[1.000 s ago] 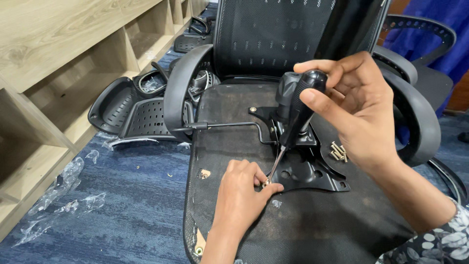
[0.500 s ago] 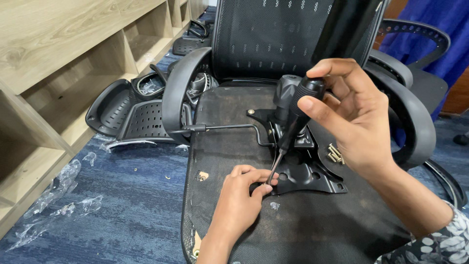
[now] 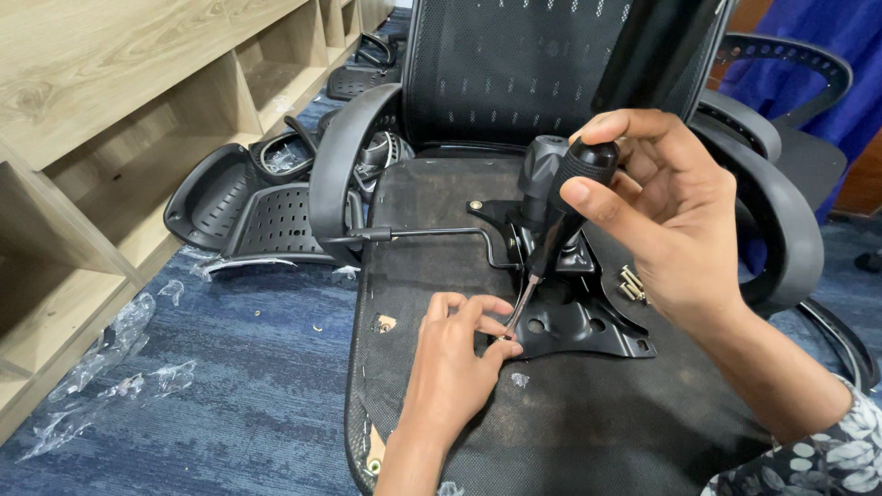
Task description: The person uses a screwdriver to tighten screws into the metal base of an office chair, securing the gas lift cylinder. They repeatedly insert and tighten screws while handling loose screws and washers on the chair seat.
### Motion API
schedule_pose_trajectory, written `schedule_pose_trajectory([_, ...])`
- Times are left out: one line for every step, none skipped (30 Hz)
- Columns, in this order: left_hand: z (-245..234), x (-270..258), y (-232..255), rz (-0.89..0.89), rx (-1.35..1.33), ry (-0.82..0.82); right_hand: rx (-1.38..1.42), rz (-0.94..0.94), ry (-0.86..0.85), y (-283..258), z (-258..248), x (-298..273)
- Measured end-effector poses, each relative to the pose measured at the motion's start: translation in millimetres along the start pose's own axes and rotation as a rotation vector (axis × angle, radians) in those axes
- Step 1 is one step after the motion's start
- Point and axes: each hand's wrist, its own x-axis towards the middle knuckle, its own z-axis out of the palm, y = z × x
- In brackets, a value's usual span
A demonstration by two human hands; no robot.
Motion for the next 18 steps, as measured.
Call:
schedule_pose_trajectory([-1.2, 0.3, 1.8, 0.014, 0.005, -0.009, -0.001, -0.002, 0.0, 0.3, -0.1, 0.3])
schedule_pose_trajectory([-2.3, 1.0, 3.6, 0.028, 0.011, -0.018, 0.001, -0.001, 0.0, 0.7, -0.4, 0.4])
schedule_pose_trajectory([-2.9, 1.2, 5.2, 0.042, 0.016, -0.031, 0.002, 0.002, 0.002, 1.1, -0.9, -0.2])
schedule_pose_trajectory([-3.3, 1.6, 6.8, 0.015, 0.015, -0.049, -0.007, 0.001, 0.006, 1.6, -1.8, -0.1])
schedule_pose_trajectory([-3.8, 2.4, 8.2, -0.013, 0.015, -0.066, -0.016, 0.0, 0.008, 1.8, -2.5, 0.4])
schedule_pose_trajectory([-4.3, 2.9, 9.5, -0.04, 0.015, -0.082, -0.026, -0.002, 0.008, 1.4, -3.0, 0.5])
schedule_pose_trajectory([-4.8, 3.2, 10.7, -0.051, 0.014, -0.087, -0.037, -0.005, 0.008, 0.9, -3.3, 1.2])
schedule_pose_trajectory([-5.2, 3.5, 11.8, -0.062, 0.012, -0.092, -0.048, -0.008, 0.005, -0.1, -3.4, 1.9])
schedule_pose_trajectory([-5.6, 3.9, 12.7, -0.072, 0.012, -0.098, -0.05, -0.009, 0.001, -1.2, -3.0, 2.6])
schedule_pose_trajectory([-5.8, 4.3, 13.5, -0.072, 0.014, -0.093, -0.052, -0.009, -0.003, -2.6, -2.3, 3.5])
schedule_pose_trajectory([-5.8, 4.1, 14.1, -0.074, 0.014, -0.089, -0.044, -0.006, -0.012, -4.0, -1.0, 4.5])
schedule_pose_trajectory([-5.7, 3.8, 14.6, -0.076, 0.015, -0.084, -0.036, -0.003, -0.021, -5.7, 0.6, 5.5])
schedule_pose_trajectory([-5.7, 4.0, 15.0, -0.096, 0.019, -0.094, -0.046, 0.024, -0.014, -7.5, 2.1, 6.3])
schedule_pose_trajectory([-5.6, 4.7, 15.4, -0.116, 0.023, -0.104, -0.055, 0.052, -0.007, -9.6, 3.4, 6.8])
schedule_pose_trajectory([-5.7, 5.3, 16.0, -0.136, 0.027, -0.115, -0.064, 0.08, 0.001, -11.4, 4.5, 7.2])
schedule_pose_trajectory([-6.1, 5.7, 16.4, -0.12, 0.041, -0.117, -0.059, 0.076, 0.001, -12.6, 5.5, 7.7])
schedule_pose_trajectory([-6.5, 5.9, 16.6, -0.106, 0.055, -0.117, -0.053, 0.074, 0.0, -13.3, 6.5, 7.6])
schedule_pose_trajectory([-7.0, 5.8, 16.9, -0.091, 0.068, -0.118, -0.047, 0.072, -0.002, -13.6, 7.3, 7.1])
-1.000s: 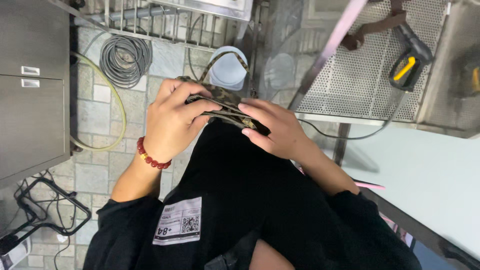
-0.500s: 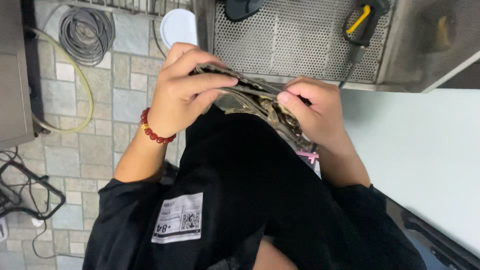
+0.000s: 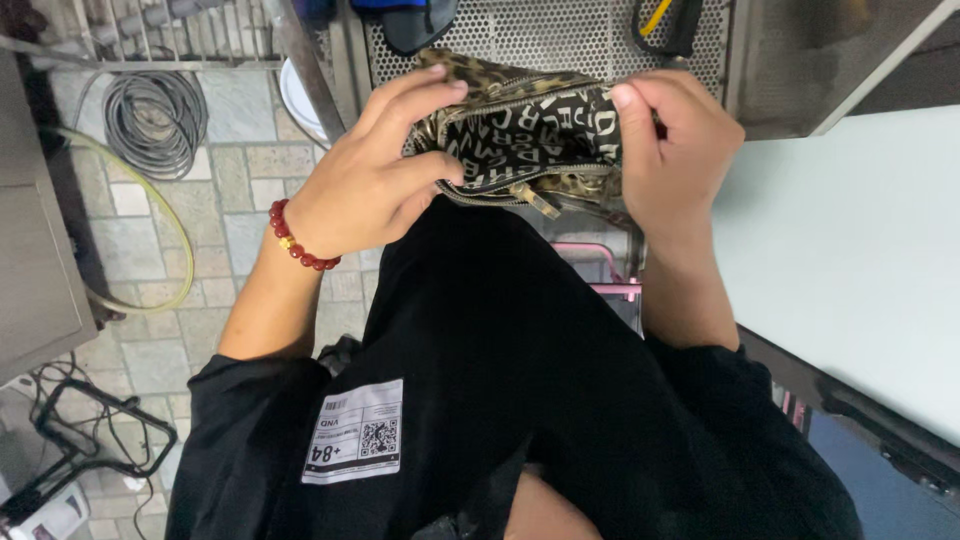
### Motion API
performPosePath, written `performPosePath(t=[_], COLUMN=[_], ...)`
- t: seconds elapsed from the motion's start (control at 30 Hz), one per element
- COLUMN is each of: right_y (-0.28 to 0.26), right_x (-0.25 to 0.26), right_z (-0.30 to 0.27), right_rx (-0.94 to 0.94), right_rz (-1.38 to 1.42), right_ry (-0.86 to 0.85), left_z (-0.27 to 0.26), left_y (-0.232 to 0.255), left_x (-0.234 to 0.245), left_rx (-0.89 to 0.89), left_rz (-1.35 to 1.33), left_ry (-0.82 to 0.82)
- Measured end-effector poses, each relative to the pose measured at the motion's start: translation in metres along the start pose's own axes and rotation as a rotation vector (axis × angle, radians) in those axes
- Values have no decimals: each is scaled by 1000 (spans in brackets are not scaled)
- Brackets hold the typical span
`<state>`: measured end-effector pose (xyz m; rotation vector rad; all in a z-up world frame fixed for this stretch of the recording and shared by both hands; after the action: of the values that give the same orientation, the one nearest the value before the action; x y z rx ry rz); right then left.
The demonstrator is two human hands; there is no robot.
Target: The person picks up a leopard-print bag, takes out a card and a paper slip, puts them back, and then uses a blue cloth to wipe the interior and exterior of the bag.
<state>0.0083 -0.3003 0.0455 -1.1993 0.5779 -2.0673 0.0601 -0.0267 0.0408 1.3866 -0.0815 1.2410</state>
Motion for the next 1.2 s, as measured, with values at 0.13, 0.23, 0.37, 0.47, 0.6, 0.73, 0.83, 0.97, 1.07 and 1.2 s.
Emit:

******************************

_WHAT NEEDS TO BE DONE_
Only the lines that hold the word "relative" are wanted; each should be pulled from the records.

_REPLY TO THE TASK_
- Measured end-effector poses, each relative to the pose measured at the motion's start: translation in millimetres along the start pose's own axes and rotation as a rotation vector (axis × angle, radians) in those axes
- Measured end-effector poses, each relative to the pose measured at the motion's start: translation in metres along the start pose's own axes and rotation as a rotation vector (axis × angle, radians) in those axes

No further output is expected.